> _WHAT THE TASK ASKS_
Your answer should hold exactly the lines from the one containing "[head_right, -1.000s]" through the end of the material, and no others.

━━━ ENTRIES PROVIDED ━━━

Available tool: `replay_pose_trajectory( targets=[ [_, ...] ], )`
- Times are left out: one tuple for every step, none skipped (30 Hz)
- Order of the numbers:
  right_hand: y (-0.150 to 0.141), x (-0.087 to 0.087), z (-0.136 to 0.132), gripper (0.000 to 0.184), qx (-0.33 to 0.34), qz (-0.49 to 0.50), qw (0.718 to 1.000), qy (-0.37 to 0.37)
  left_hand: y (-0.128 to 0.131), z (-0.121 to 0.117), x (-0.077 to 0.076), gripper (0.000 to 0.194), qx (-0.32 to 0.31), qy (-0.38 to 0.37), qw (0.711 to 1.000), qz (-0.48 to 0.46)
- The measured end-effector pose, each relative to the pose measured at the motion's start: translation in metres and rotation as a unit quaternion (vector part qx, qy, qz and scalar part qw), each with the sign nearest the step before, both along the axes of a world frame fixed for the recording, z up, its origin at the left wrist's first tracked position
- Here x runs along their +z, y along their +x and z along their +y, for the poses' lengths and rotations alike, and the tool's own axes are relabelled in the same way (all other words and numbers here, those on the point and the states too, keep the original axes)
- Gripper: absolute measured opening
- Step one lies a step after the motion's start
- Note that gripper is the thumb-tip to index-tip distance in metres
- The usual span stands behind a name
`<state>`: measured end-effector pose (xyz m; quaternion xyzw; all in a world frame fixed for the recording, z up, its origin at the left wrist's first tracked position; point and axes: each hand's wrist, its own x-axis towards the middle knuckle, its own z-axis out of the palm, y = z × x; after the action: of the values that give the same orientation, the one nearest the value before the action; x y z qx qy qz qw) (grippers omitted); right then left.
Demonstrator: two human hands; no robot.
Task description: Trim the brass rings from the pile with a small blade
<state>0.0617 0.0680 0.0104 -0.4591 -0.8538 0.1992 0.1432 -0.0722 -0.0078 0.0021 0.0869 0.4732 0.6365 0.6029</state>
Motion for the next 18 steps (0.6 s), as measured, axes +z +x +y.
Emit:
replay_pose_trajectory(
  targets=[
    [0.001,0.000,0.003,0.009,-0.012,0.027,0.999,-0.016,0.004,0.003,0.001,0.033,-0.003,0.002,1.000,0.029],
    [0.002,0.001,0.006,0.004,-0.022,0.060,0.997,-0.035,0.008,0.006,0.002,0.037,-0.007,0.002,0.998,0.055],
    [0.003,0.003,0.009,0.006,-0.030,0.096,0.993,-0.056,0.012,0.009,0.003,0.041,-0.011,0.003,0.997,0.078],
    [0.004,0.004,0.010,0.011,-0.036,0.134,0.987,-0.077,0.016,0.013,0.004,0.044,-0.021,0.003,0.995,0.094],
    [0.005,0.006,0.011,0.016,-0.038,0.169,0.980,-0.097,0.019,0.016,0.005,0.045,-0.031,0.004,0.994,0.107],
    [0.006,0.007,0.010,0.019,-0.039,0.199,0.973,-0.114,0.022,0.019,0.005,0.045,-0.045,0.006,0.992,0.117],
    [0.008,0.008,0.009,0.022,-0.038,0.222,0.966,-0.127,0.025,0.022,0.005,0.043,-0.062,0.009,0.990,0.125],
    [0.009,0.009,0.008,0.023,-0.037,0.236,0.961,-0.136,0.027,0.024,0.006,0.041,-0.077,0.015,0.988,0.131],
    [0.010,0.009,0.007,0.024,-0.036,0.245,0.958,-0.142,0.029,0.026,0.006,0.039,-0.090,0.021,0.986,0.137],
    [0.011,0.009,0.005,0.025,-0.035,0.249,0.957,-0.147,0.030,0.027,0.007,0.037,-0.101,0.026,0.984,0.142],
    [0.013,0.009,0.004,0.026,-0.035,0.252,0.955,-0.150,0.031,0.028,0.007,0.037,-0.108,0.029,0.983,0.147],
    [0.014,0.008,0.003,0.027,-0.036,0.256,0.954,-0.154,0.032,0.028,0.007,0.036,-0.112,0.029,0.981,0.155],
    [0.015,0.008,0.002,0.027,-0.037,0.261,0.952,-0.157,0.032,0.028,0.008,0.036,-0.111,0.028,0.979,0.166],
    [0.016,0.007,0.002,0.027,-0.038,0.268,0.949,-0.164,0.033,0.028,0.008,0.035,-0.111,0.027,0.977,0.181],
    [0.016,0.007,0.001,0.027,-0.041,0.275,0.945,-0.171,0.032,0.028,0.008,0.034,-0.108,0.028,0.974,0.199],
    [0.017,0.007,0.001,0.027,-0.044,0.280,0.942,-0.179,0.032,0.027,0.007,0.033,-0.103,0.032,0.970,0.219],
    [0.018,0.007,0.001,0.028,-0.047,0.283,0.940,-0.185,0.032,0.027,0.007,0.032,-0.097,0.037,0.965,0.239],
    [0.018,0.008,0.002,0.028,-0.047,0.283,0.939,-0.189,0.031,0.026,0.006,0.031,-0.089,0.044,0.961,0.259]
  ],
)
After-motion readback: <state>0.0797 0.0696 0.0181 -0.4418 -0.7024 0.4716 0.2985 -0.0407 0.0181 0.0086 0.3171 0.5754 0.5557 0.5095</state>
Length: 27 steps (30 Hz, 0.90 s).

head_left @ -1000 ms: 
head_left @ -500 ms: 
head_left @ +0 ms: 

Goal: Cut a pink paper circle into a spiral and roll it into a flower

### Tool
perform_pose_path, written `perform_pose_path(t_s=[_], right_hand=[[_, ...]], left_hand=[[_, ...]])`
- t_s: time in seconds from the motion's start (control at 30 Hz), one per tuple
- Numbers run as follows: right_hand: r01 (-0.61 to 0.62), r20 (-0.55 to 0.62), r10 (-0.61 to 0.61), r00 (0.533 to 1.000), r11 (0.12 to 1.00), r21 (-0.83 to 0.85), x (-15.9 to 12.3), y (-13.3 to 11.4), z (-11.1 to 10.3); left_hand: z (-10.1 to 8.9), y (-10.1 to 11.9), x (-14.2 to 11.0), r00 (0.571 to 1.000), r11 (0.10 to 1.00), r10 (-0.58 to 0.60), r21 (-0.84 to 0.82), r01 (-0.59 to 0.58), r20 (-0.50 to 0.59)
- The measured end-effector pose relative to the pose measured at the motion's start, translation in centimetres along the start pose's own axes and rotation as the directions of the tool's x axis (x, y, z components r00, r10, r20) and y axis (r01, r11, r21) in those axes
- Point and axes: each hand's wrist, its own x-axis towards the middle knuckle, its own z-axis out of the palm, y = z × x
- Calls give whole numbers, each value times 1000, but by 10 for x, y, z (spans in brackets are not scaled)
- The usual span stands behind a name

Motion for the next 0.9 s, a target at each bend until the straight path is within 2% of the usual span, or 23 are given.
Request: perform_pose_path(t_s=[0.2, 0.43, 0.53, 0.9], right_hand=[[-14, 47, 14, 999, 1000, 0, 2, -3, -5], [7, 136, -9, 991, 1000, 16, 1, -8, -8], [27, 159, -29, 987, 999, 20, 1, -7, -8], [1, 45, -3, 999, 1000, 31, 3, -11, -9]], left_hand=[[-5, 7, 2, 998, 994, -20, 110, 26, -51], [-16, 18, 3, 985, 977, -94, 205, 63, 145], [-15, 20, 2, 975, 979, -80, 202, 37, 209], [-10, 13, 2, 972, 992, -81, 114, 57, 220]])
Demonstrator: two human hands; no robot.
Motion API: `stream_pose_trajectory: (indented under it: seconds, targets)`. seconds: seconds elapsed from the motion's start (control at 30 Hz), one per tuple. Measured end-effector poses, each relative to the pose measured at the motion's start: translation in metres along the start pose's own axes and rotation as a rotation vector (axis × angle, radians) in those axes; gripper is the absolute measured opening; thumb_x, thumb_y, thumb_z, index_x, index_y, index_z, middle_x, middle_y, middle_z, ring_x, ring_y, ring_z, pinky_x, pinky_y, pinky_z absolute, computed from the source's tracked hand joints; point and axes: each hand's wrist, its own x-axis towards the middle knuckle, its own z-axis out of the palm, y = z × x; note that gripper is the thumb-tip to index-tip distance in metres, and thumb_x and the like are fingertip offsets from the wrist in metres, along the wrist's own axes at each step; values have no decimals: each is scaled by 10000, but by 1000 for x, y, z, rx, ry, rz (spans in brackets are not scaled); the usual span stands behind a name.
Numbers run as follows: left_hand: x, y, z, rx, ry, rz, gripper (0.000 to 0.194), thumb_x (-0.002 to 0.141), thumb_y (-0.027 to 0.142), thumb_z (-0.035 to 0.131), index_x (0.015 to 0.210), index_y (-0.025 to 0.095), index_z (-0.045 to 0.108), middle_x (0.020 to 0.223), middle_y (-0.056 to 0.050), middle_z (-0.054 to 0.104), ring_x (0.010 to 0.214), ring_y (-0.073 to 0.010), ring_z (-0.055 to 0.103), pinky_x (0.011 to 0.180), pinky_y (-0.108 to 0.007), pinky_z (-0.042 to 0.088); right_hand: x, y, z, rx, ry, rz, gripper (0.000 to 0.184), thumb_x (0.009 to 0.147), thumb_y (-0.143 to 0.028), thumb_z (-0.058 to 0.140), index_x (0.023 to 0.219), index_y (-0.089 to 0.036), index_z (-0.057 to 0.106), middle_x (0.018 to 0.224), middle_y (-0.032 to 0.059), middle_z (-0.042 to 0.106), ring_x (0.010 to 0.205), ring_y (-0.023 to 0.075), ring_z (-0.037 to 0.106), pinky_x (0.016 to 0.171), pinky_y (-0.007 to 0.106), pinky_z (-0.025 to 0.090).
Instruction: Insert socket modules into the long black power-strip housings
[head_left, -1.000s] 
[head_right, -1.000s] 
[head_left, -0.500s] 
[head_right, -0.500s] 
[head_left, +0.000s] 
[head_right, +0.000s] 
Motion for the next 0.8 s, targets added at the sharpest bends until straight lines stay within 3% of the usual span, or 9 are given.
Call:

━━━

> _RESULT FOR THIS TASK_
[head_right, -1.000s] 
[head_left, -0.500s] 
[head_right, -0.500s] 
[head_left, +0.000s] 
[head_right, +0.000s] 
Motion for the next 0.8 s, targets added at the sharpest bends until straight lines stay within 3% of the usual span, or 9 are given.
Call:

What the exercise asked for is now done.